**What is required:**
Find the lines below in which the string "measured" occurs. Copy each one.
=-=-=
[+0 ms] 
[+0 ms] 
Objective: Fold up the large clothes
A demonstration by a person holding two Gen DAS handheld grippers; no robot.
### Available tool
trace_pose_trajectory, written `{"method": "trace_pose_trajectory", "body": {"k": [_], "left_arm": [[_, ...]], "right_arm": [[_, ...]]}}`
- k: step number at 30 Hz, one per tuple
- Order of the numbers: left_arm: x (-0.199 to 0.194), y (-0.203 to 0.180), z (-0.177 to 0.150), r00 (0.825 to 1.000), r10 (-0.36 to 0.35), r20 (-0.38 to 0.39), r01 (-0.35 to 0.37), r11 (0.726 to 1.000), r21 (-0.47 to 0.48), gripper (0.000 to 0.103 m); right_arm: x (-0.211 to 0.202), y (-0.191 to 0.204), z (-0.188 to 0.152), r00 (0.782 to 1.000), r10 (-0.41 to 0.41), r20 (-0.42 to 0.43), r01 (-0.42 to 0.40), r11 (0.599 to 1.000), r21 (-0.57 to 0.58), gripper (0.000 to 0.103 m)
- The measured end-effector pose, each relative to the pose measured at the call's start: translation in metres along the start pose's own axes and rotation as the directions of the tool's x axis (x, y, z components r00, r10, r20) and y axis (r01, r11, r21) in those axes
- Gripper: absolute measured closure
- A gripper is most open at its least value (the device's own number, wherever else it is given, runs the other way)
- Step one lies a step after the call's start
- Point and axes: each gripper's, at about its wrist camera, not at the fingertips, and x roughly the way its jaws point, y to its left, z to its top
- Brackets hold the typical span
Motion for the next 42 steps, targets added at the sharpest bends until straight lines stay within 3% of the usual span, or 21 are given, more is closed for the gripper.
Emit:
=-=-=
**Task output:**
- The measured end-effector pose, each relative to the pose measured at the call's start: translation in metres along the start pose's own axes and rotation as the directions of the tool's x axis (x, y, z components r00, r10, r20) and y axis (r01, r11, r21) in those axes
- Gripper: absolute measured closure

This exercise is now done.